The Policy is positioned as a tool to enhance predictability, transparency, and consistency in enforcement. It explicitly states that the CEP is intended to incentivize early voluntary self-disclosure of corporate misconduct, facilitate timely investigations, promote prompt remediation, ensure consistency across the Department, and support the identification and prosecution of individuals responsible for wrongdoing.

Like the previously applicable Criminal Division Corporate Enforcement and Voluntary Self-Disclosure Policy, the new framework is based on three potential resolution pathways:

  • Where a company voluntarily self-discloses misconduct, fully cooperates, and timely and appropriately remediates, and no aggravating circumstances are present, it is entitled to a declination.
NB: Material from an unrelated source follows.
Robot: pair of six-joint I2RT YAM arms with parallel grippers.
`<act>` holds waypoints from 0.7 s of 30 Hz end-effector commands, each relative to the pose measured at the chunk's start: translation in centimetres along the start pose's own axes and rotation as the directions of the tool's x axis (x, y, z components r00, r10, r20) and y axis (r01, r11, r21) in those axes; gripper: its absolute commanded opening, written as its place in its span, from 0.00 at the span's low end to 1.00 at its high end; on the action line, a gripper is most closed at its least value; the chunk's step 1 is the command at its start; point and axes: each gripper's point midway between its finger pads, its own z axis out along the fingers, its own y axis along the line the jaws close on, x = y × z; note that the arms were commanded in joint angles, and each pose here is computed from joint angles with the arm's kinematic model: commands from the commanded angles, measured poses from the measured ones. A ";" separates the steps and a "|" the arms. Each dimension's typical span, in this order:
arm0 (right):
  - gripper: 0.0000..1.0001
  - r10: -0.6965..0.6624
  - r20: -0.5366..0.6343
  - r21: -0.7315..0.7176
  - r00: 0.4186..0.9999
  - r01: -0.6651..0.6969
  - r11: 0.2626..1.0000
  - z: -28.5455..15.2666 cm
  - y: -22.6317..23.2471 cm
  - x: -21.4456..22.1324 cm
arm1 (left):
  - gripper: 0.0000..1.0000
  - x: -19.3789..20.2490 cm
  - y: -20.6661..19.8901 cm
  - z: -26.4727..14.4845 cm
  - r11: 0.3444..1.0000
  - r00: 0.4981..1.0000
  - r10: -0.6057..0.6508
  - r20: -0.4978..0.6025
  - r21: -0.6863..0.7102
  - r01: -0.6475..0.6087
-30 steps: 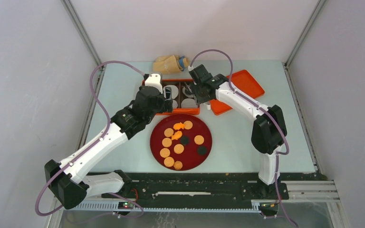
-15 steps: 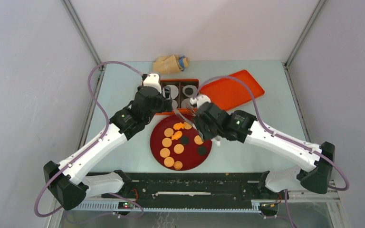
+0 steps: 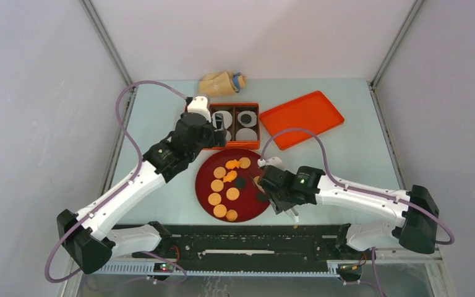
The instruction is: Pack the cookies
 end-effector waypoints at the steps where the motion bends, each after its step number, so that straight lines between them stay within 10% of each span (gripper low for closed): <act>1: 0.53 0.068 0.008 -0.035 0.998 -0.067 0.997 0.1 0.9 0.5 | 0.79 0.3 0.0 -0.2 0.999 1.000 -0.029 0.004 0.015 0.029; 9: 0.20 0.081 0.108 -0.040 0.991 -0.077 0.996 -1.9 0.9 -2.5 | 0.79 -0.2 0.4 -0.7 1.000 0.999 -0.024 0.025 0.005 0.024; 21: 0.18 0.090 0.377 -0.053 0.922 -0.075 0.996 -5.8 -0.8 -17.3 | 0.79 -2.0 2.4 -2.2 0.996 0.996 -0.028 0.085 -0.086 0.036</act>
Notably, the new CEP establishes a more favorable baseline outcome: whereas earlier frameworks often provided only a presumption of a non-prosecution agreement (NPA), the new Policy prioritizes declinations where the criteria are satisfied;
  • In “near miss” cases – where a company acted in good faith but failed to meet all formal requirements for voluntary self-disclosure or where aggravating factors are present – DOJ will enter into an NPA, limit its duration to less than three years, generally not require an independent compliance monitor, and reduce the fine by 50% to 75% from the low end of the U.S. Sentencing Guidelines range;
  • In all other cases, prosecutors retain significant discretion in determining the appropriate resolution, with the maximum fine reduction capped at 50%.

The most notable change compared to the 2025 version concerns “near miss” cases. Previously, such cases were eligible for a fixed 75% reduction in fines; the new CEP introduces a broader range of 50% to 75%, effectively expanding prosecutorial discretion. This suggests that, despite the stated goal of increasing predictability, the updated CEP may, in some respects, lead to less certain outcomes for companies.
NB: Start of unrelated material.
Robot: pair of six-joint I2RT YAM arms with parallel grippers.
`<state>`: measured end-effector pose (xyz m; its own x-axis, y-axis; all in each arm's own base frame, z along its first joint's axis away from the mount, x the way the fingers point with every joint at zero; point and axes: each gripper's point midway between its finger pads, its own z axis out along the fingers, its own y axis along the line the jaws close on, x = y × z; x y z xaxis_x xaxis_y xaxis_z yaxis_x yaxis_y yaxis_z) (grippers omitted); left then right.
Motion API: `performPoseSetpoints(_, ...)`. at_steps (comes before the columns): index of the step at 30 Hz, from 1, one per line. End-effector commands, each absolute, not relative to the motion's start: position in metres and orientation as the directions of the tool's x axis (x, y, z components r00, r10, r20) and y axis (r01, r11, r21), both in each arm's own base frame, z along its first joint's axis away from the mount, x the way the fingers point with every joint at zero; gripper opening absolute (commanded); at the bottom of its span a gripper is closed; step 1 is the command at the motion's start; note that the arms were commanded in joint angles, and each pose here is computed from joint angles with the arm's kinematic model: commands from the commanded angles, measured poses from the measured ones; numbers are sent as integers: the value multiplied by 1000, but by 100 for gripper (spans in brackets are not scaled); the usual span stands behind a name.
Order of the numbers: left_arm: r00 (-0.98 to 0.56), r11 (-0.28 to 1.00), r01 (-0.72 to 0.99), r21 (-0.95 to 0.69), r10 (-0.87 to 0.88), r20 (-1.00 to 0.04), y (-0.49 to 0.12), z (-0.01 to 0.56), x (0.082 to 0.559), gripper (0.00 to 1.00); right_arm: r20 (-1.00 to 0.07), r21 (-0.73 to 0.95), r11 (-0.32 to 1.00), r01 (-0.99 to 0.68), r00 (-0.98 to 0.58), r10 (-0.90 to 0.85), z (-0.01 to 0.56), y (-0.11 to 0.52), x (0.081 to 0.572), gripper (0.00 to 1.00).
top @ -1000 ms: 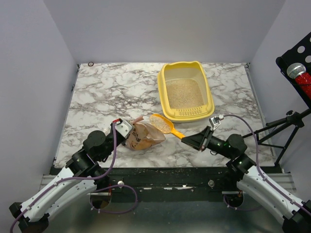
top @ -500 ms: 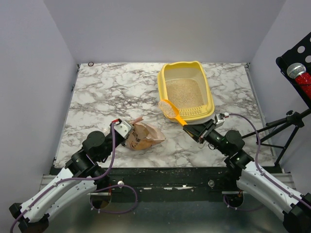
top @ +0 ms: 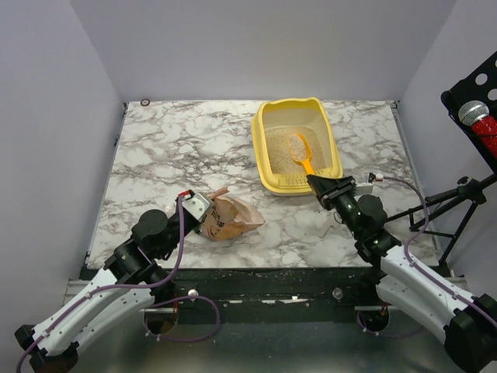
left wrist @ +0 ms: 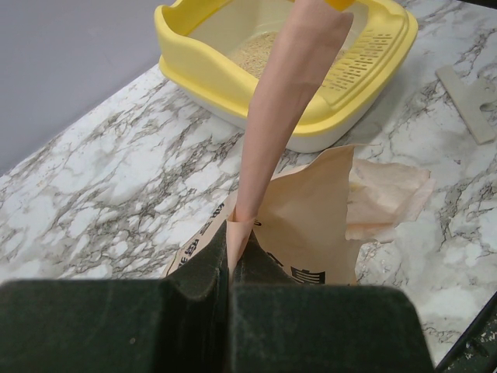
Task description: Fill the litter box with clean litter
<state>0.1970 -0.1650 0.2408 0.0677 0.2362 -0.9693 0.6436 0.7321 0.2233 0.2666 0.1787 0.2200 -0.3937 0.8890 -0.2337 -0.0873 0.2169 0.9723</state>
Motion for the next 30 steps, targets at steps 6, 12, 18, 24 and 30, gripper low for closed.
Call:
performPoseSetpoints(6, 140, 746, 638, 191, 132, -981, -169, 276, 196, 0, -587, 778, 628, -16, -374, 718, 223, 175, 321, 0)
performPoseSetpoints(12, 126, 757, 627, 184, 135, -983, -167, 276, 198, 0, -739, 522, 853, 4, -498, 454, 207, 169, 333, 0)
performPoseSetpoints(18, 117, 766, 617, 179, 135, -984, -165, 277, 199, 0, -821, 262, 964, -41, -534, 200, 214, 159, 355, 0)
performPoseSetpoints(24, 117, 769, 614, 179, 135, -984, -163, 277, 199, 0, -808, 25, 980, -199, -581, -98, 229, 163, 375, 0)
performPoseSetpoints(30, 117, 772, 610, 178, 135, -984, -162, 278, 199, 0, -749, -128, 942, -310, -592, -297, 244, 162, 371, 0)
The DOJ has also clarified its approach to corporate recidivism as an aggravating factor. Under the new Policy, prosecutors may consider not only criminal resolutions within the past five years, but also similar misconduct occurring outside that period. As a result, the recidivism criterion has been broadened and potentially strengthened.

Another important development concerns the mechanics of self-disclosure. Whereas prior frameworks often required disclosure to the “correct” DOJ component, the CEP adopts a more flexible approach: good-faith disclosures made to any DOJ component may be credited if the matter is subsequently referred to the appropriate authority. In addition, the Policy provides that, in certain circumstances, disclosures made to federal regulators, state or local authorities, or civil enforcement bodies may also be taken into account, although this remains subject to DOJ discretion.

The Policy also places particular emphasis on early engagement with companies. DOJ states that prosecutors should seek to obtain sufficient information as early as possible to determine whether a disclosure qualifies for a declination or a “near miss” resolution and, where appropriate, communicate that determination to the company as soon as practicable. While this may incentivize earlier engagement with authorities, the CEP does not establish specific timelines for such feedback.

At the same time, the introduction of a unified framework does not resolve all uncertainties. Experts note that the CEP largely mirrors the 2025 policy, with the primary change being the replacement of “Criminal Division” with “Department.” Accordingly, the significance of the new Policy lies less in a substantive overhaul of incentives and more in the centralization of enforcement and the elimination of the prior “patchwork” system. It remains unclear, however, to what extent previously adopted component-level programs – particularly the more favorable regime recently introduced by the U.S. Attorney’s Office for the Southern District of New York (SDNY) – will continue to influence enforcement practice in specific offices.